» **Work item**
What lines in the records include the string "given"? Return each one.

----------------

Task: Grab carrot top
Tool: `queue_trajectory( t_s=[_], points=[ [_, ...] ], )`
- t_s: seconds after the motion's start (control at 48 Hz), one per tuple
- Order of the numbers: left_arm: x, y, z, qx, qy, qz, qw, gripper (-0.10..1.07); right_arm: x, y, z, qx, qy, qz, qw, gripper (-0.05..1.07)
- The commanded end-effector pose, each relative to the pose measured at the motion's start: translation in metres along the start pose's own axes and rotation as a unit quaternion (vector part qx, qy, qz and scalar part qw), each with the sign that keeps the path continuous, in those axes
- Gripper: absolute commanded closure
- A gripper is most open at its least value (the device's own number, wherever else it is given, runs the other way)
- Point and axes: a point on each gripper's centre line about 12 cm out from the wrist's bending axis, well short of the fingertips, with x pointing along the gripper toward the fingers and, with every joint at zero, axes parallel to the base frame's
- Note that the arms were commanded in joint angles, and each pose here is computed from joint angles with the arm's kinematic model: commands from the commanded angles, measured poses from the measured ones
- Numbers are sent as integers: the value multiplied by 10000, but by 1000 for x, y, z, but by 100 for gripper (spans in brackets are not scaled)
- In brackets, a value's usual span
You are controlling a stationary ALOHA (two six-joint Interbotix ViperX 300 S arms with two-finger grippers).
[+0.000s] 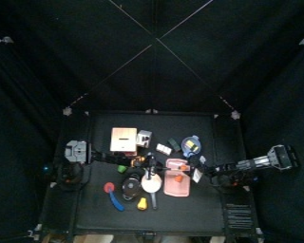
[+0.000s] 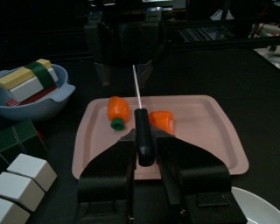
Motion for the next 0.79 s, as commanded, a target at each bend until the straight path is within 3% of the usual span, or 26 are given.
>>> queue_trajectory(
  t_s=[0.0,0.229,0.771],
  points=[
    [-3,-1,20,51,-242,-3,9997,42,-6,7,14,-25,-257,142,9996,15],
    [-9,-2,23,41,-251,8,9997,42,-11,9,23,-30,-444,193,9988,15],
    [-10,-1,23,41,-243,21,9997,42,-10,8,23,-8,-446,142,9989,15]
  ],
)
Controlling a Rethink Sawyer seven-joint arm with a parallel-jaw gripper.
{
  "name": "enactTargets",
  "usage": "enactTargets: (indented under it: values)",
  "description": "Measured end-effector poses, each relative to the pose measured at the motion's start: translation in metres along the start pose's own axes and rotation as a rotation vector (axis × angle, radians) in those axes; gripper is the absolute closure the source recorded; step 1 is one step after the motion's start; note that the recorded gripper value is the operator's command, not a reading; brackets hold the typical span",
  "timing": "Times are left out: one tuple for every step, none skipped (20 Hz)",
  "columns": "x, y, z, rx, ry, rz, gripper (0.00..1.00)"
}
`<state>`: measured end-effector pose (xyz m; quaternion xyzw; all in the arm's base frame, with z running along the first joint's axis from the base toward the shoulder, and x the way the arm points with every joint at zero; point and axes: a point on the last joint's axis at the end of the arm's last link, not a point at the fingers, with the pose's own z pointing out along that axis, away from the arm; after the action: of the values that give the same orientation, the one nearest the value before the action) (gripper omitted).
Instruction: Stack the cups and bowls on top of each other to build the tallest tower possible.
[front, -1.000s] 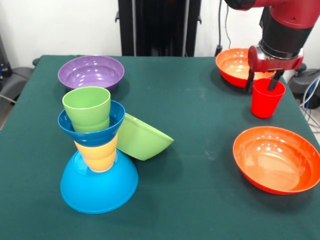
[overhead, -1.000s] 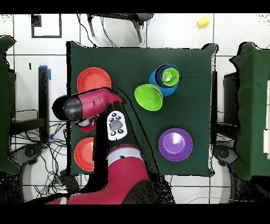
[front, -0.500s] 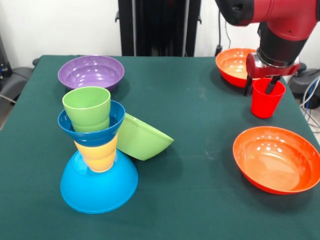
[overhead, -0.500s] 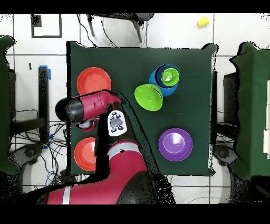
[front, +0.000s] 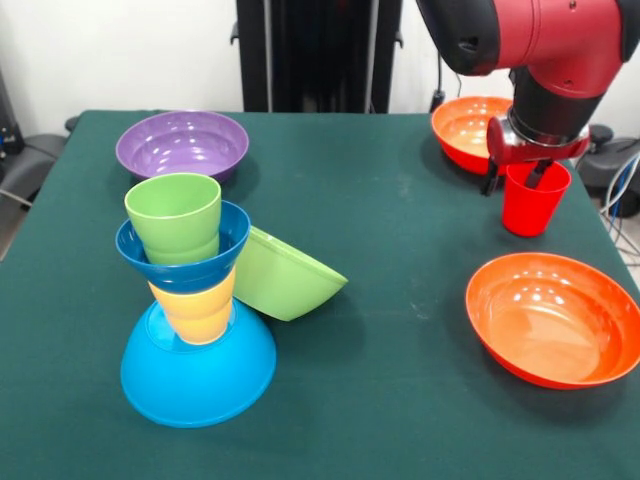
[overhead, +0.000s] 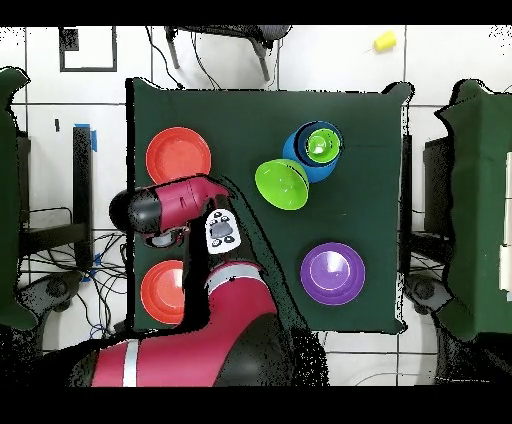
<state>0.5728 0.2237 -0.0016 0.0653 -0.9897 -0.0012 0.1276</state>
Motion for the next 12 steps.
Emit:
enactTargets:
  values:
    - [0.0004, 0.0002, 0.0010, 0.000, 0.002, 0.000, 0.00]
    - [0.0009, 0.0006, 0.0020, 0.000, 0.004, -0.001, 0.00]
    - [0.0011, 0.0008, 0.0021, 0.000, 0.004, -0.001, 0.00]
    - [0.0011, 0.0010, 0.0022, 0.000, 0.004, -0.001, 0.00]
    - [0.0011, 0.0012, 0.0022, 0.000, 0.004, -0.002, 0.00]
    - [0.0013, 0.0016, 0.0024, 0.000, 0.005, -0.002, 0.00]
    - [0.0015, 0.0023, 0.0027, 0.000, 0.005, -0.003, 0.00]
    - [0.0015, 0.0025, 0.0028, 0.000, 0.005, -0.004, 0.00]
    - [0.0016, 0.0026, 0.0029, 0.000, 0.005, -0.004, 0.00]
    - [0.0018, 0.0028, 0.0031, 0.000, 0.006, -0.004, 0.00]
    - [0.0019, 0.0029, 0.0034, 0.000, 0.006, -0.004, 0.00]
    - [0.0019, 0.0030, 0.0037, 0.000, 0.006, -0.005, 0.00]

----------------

» **Your response**
- A gripper is most open at its least value (the device's own number, wherever else it is given, runs the other way)
Motion for the next 0.79 s, as commanded, a target at each bend until the straight path is within 3% of the usual span, or 26 are given.

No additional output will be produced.